__Problem to solve__
Copy exactly the lines from the first line of the records below through the line containing "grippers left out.", including both, and nothing else.

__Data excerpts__
※

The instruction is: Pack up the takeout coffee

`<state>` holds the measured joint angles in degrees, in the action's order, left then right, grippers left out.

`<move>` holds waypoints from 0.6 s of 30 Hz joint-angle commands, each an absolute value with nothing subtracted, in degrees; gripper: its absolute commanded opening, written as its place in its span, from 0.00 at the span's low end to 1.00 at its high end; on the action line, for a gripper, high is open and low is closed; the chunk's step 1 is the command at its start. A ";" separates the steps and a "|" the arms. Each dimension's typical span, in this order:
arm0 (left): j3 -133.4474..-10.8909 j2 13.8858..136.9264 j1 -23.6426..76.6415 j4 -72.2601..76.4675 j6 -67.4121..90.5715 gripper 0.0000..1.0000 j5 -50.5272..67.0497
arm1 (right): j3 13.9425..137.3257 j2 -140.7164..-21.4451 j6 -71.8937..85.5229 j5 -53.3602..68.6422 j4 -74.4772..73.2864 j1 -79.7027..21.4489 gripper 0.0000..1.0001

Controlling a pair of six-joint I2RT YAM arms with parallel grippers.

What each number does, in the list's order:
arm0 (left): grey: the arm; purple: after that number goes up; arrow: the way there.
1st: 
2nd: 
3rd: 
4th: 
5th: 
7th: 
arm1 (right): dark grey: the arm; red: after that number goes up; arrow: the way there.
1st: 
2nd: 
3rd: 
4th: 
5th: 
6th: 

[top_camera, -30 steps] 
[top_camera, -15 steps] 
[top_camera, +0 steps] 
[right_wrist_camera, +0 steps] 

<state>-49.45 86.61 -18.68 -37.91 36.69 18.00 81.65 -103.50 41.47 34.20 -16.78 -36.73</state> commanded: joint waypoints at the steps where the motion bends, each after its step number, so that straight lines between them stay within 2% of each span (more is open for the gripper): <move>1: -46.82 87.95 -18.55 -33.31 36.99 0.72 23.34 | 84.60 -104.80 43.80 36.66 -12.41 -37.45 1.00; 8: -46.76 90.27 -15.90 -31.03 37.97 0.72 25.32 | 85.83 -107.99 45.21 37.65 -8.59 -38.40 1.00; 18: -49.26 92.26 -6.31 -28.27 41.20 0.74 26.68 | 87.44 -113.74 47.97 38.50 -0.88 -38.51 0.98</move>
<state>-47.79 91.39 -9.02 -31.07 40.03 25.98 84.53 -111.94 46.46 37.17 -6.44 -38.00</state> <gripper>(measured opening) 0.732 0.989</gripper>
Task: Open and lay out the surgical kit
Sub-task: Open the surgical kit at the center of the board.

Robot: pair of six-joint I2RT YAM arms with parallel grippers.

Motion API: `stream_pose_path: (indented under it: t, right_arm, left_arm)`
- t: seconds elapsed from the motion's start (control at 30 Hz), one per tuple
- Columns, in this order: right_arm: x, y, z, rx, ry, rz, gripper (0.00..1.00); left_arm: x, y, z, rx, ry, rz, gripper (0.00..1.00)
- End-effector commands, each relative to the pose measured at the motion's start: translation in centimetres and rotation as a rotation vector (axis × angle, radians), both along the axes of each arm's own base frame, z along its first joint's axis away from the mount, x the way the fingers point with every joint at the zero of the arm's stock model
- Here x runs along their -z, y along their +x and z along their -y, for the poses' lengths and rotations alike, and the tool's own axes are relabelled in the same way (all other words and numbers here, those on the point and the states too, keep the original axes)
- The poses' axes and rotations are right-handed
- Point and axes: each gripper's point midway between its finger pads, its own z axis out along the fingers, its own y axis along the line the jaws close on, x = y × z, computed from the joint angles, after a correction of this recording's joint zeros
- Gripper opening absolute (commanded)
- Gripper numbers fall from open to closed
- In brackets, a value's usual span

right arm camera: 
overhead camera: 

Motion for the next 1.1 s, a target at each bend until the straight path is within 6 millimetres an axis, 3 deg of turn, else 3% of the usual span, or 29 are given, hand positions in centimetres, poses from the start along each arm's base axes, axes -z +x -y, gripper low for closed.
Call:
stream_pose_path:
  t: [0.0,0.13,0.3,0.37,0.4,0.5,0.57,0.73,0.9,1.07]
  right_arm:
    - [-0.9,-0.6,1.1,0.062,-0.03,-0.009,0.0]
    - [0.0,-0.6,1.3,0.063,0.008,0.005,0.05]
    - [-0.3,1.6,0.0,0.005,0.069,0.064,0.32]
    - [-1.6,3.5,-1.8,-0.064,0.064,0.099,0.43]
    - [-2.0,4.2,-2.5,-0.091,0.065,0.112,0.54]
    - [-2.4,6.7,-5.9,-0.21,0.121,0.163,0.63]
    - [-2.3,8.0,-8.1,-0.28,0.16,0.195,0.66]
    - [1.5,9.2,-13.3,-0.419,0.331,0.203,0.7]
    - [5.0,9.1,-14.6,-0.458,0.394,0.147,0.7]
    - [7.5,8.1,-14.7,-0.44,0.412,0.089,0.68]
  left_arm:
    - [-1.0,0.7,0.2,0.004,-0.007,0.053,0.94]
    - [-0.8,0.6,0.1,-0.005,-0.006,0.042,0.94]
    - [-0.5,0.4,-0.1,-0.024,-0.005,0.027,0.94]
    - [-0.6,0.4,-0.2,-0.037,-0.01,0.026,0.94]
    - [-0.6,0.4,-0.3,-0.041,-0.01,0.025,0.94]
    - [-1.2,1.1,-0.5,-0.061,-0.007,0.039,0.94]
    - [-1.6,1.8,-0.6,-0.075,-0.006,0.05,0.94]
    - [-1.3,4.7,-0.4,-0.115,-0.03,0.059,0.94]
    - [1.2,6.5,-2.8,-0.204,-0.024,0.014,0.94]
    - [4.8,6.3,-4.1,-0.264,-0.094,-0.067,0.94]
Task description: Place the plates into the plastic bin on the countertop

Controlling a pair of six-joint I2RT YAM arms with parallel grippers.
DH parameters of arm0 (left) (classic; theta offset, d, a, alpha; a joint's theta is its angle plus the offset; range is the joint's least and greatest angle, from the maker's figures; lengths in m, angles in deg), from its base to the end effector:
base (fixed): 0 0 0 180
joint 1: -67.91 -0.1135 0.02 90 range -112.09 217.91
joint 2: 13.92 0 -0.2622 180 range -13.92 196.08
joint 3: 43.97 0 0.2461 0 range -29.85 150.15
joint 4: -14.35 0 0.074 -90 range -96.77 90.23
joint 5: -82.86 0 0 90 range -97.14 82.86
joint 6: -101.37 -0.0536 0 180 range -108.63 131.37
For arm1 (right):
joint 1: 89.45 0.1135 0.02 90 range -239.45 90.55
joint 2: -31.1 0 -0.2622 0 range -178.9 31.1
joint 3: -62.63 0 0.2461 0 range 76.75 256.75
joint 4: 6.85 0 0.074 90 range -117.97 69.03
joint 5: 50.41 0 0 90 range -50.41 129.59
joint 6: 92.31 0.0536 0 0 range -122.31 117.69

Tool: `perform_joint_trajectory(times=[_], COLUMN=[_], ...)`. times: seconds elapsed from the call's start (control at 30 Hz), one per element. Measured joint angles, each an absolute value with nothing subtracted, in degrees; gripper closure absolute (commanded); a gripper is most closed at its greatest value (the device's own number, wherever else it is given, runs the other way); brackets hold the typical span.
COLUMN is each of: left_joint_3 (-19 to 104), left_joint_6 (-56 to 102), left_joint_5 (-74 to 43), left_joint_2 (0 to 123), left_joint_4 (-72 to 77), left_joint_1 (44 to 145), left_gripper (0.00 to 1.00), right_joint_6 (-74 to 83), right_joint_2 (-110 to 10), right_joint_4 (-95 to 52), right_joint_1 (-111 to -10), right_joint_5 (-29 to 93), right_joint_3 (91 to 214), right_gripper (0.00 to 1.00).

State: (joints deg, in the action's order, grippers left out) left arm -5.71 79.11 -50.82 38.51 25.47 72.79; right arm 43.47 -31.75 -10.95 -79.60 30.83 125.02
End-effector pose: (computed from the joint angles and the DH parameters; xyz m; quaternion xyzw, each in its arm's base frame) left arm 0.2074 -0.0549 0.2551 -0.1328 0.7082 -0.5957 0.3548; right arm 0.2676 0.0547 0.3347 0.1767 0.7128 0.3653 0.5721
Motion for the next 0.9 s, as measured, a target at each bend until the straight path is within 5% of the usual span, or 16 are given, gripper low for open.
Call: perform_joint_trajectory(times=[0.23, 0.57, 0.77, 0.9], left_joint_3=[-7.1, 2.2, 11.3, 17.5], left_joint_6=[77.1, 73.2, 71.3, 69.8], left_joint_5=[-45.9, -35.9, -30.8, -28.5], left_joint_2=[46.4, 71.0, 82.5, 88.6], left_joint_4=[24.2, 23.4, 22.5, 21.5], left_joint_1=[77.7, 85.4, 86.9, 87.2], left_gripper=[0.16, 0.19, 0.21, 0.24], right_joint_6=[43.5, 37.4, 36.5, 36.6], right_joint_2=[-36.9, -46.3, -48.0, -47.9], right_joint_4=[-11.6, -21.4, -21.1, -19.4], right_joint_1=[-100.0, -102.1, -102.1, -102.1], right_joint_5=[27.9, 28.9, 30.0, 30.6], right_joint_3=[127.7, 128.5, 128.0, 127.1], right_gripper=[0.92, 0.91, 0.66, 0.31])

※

__Reply__
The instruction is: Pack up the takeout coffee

`<state>` holds the measured joint angles in degrees, in the action's order, left then right, grippers left out.

With that, the exercise is complete.